● Task statement: For the listing that follows, report how many lines contain the string "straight", giving the number alone.

● Supplied records:
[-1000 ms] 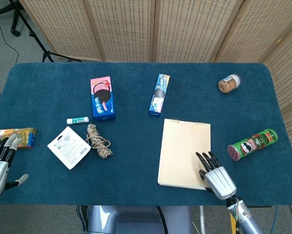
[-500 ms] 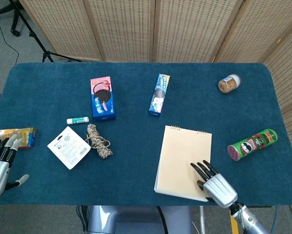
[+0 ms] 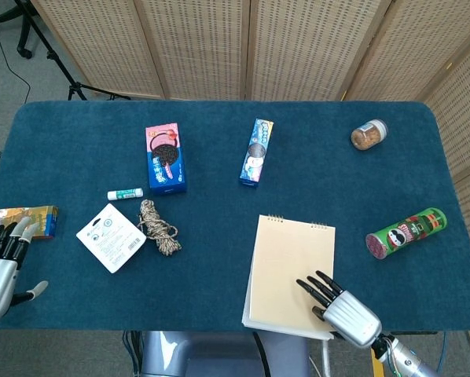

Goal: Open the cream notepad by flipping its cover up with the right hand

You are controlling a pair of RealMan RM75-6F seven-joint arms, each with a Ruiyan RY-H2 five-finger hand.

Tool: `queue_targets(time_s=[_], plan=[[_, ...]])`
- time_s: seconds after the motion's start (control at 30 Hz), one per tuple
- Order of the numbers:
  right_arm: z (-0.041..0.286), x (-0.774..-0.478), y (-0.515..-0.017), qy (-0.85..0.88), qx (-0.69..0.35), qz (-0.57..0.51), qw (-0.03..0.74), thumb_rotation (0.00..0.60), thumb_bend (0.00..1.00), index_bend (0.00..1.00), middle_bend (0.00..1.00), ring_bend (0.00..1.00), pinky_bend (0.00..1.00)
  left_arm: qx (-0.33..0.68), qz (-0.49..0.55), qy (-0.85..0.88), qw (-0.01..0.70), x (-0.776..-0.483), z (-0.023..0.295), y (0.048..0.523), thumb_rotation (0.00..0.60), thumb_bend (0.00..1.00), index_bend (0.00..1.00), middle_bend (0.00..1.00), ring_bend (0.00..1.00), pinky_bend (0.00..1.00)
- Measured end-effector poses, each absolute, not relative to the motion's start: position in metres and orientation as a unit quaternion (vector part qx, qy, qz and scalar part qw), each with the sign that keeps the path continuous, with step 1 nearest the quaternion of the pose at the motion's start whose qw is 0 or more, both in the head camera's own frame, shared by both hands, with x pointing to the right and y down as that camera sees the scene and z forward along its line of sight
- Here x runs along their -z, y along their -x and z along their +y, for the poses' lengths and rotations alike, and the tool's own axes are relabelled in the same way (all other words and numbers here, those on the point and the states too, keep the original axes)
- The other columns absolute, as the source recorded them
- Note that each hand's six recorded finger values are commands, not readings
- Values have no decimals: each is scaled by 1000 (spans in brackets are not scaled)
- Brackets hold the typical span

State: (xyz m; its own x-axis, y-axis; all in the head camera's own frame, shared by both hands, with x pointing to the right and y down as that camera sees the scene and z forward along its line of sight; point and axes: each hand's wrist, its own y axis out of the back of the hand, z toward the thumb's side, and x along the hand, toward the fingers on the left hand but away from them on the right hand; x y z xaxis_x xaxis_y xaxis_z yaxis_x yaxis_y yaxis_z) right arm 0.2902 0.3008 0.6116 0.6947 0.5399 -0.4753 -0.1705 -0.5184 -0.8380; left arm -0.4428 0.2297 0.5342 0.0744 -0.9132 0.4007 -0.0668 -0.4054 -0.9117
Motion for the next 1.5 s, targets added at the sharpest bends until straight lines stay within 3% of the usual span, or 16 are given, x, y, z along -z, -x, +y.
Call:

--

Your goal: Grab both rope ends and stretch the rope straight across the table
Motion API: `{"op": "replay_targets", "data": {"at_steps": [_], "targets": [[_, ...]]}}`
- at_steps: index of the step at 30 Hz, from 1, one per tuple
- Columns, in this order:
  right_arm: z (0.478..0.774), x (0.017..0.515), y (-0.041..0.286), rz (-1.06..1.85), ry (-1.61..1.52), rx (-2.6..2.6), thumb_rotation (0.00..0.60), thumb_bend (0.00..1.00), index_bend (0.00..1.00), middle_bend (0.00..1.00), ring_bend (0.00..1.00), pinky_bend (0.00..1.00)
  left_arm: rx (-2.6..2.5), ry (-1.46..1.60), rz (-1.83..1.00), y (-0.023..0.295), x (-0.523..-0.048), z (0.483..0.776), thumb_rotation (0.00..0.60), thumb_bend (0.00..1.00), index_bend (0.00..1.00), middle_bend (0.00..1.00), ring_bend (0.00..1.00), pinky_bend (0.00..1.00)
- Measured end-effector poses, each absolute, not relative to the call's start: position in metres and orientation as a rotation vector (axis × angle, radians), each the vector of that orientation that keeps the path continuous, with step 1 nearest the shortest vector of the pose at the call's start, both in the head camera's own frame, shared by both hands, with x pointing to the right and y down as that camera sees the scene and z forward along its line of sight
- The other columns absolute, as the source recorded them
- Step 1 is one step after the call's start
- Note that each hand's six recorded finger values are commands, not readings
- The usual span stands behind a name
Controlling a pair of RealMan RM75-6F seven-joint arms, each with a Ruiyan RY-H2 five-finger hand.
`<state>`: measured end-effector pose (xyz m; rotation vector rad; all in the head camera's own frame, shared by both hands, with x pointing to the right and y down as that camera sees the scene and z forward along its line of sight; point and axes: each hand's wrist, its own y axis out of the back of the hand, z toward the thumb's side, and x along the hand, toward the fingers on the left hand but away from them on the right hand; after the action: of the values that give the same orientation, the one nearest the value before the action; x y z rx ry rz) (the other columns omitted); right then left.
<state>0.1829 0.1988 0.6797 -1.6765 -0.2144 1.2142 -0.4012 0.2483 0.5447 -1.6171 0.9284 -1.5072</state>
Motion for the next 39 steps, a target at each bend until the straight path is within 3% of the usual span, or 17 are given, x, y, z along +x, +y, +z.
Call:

● Solution to the problem: 3